12 thoughts on “Her Call Was Tougher Than Mine”
This makes me think too, of something I heard once about parents historically not getting attached to their babies, because it was just too hard when they died. She couldn’t afford to be crushed….she had five other souls to care for.
That’s a very poignant perspective I hadn’t considered. Thanks for reading.
If only we all could stop judging and instead choose to understand! If only we all could protect our children from pain of any kind! How beautiful our world would then be!
If only
“Writing takes the traffic jam of thoughts in my head—honking and wrecks and missed exits—and puts my thoughts in their own lane, nice and single-file and moving forward in the right direction. Writing quiets the cacophony so that I can be a better pediatrician, mom and human.” Wow.

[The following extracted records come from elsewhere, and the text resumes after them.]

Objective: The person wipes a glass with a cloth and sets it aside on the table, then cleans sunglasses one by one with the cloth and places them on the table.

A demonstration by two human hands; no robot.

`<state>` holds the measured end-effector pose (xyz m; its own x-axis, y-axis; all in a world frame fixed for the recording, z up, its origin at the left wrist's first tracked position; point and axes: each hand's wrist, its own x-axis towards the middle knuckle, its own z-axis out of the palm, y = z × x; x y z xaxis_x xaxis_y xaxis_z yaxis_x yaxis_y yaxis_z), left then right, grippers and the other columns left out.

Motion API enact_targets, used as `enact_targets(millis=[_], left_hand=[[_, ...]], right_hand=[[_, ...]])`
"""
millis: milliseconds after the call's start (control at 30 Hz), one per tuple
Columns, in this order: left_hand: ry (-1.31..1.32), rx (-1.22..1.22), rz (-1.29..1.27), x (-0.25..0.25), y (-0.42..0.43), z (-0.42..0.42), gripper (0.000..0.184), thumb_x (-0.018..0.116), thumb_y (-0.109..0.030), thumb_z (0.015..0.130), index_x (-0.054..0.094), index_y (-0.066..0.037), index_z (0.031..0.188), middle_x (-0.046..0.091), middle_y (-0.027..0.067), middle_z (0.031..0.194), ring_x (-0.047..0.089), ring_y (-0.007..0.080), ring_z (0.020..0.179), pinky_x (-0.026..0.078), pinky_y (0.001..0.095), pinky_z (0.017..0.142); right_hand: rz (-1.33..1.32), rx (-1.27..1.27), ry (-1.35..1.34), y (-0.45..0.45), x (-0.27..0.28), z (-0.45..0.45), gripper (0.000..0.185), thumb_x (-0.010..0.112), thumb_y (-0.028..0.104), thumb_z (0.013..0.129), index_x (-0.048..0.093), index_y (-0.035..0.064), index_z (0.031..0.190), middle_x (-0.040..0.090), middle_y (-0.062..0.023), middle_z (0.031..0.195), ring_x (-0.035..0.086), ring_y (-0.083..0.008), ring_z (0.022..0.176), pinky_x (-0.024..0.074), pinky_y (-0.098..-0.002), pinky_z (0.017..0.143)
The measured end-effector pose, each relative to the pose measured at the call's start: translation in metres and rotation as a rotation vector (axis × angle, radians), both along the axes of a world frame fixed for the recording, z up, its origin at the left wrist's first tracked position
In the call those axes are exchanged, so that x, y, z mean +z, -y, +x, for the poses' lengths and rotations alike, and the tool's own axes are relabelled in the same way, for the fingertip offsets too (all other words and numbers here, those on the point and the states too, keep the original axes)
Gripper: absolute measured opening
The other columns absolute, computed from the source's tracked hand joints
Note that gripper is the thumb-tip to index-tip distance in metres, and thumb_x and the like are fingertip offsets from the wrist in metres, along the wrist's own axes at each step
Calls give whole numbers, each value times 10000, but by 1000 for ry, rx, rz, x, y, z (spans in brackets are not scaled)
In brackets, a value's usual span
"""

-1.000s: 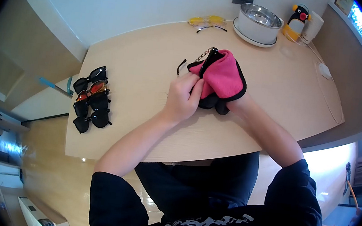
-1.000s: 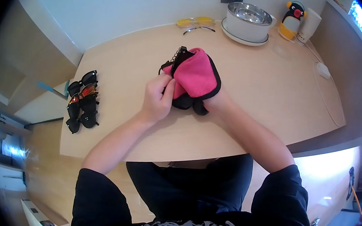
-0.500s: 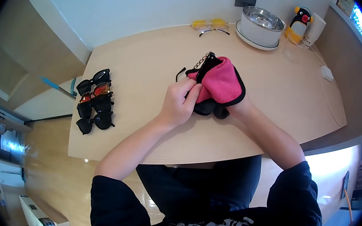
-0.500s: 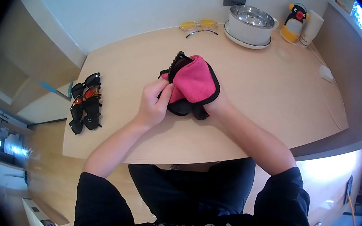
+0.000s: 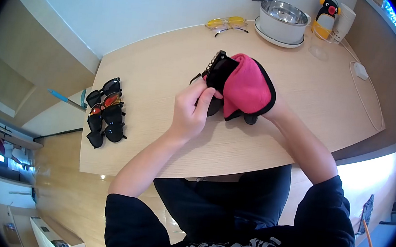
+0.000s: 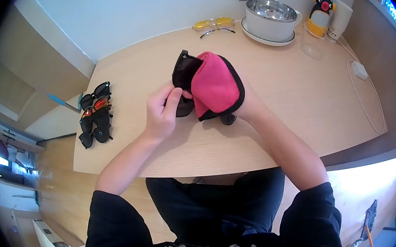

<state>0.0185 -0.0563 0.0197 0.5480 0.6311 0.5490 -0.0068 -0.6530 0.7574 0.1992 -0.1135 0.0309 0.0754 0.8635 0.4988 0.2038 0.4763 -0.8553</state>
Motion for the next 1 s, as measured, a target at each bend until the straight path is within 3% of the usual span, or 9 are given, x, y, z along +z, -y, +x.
enact_targets(millis=[367, 400, 433, 500, 567, 633, 700, 900, 1000], left_hand=[[151, -117, -233, 11, 6, 1, 260, 443, -144, 907, 562, 22, 747, 580, 100, 717, 545, 172, 697, 424, 281, 663], [201, -173, -363, 12, 5, -3, 296, 419, -186, 922, 557, 21, 761, 587, 108, 737, 560, 175, 754, 442, 306, 718], [189, -171, -370, 13, 0, -7, 296, 419, -186, 922, 557, 21, 761, 587, 108, 737, 560, 175, 754, 442, 306, 718], [232, -503, -489, 15, -16, -11, 353, 391, -247, 928, 547, -1, 729, 583, 120, 725, 567, 235, 768, 440, 351, 745], [176, -566, -510, 16, -14, -9, 368, 377, -257, 932, 538, -9, 712, 575, 123, 711, 565, 269, 770, 442, 366, 745], [75, -583, -573, 18, -4, -5, 364, 378, -250, 932, 535, -9, 708, 568, 121, 702, 563, 265, 759, 444, 363, 740], [80, -613, -595, 12, -2, -4, 362, 378, -249, 932, 535, -8, 712, 562, 118, 694, 561, 265, 748, 445, 364, 738], [153, -675, -624, 14, 1, -5, 388, 363, -282, 940, 511, -25, 690, 546, 112, 686, 553, 243, 715, 442, 354, 685], [311, -725, -775, 6, -4, -7, 385, 329, -312, 950, 475, -85, 676, 490, 60, 669, 517, 217, 687, 423, 335, 681]], right_hand=[[367, -221, 105, -4, -4, 21, 293, 698, 129, 704, 596, -3, 945, 635, -84, 870, 602, -159, 813, 472, -292, 734], [31, -374, 521, 4, 18, 11, 178, 643, 139, 749, 610, 28, 883, 617, -70, 804, 596, -167, 797, 467, -287, 763], [77, -268, -158, 5, 19, 8, 128, 655, 64, 669, 616, 15, 781, 616, -78, 857, 593, -164, 827, 461, -276, 762], [-185, -57, 247, 3, 54, 19, 216, 628, -21, 591, 607, -12, 805, 599, -71, 891, 578, -149, 845, 451, -262, 766], [219, -83, 337, -13, 30, 18, 234, 575, 98, 744, 542, -11, 949, 559, -58, 796, 528, -134, 693, 445, -252, 618], [-150, 160, -241, 2, 32, -1, 234, 552, 83, 772, 525, 14, 995, 580, -85, 832, 562, -172, 699, 463, -257, 635], [533, -179, 463, -4, 22, 3, 240, 531, 112, 815, 544, 30, 1040, 600, -83, 844, 580, -199, 699, 475, -271, 668], [-66, 134, 1, 2, 9, 3, 266, 609, 80, 758, 531, 33, 1009, 572, -90, 952, 553, -184, 870, 440, -280, 773], [111, 114, 105, -7, 2, -4, 226, 680, 47, 691, 568, 36, 886, 588, -71, 745, 580, -152, 688, 466, -276, 638]])
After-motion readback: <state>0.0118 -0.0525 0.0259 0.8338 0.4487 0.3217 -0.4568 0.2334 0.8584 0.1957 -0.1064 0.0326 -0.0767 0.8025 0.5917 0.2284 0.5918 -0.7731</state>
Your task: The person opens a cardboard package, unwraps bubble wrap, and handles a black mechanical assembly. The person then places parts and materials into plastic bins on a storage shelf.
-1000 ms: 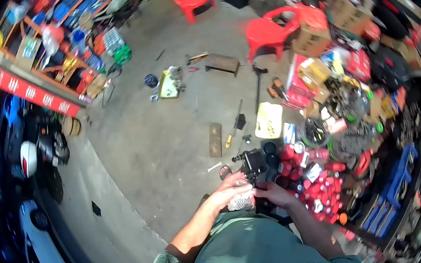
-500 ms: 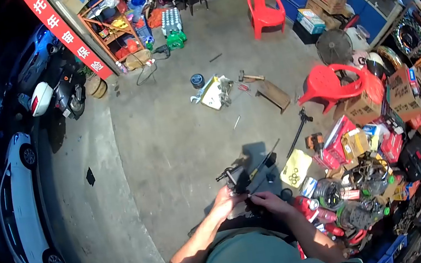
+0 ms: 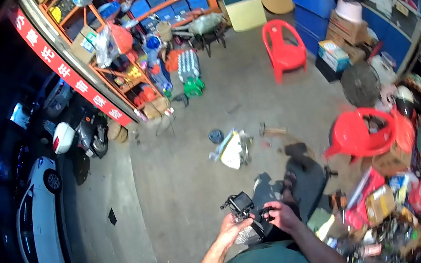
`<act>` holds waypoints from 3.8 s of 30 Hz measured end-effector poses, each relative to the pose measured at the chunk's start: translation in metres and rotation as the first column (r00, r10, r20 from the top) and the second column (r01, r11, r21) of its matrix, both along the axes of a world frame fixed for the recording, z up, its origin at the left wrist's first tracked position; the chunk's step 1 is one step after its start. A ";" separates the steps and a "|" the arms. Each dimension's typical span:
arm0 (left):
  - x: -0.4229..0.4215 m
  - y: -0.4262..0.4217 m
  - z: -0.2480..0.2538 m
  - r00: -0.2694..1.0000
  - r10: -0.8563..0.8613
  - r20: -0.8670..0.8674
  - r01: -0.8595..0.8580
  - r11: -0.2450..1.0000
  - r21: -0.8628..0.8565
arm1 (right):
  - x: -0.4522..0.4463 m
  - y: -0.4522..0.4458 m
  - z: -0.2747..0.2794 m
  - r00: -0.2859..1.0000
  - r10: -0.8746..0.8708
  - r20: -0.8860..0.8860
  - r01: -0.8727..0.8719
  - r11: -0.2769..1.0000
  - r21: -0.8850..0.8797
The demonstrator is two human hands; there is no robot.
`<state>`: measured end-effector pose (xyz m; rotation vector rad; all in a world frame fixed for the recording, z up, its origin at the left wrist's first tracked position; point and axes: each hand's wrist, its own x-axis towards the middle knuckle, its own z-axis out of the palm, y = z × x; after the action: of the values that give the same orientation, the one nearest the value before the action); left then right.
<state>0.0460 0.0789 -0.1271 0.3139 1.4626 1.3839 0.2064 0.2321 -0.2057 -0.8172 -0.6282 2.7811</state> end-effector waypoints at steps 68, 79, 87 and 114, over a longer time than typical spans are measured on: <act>-1.320 1.192 0.064 0.830 0.506 0.235 -0.557 0.744 0.368 | -1.363 1.243 0.168 0.888 0.431 0.159 -0.371 0.468 0.802; -1.513 1.238 0.018 0.703 0.667 0.245 -0.711 0.671 0.210 | -1.572 1.323 0.201 0.840 0.523 0.145 -0.411 0.439 0.799; -1.736 1.259 -0.004 0.746 0.628 0.222 -0.664 0.726 0.177 | -1.756 1.362 0.274 0.945 0.292 0.146 -0.277 0.482 0.831; -2.039 1.292 -0.024 0.826 0.563 0.038 -0.564 0.820 0.100 | -2.265 1.393 0.910 0.857 0.184 -0.482 0.464 -0.685 0.562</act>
<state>-1.9927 1.3707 -0.1509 -0.0767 1.5455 1.9392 -2.0582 1.6251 0.7040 0.2629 -2.0358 0.4187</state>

No matter who we are, becoming aware of stories we make up, about ourselves and others is how we grow our compassion. To self and others. Journal writing has been my therapy since my teens, at 77 this continues for exactly the reason you so beautifully described. Thank you!
Thank you for reading! Writing is definitely therapy for me as well. Glad to have a community of people who get it!
Thank you for your essay and for being the kind of human being who could look at yourself and learn. Not everyone does that, but you chose to. Hope you can take credit for what you did.
Dorothy…..long retired FNP
Looking at ourselves and learning is a journey. Thanks for your words.
Beautiful essay, Julie. I appreciate how you acknowledged that nearly-unconscious judgment we tend to make of parents limited by their circumstances. Your essay reminded me of one by Margaret Wardlaw called “Monsters” about a baby she cared for at UTMB in Galveston, a baby who also needed to be held…..
(And, by the way, I was practicing Anesthesiology at TCH while you were a peds resident there–small world!)
Thanks so much, and thanks for reading. I’ll have to look up the “Monsters” essay to read. Appreciate your feedback. What a small world! We could’ve taken care of this same patient.
So poignant and resonates so much with me….we judge so easily, so harshly, and so unconditionally. Thank you for the reminder to accept, to appreciate, to embrace.. humanity
Thank you so much for reading. It’s easy to forget, even now, to consider first the patient’s perspective and reality in the daily grind of practicing medicine.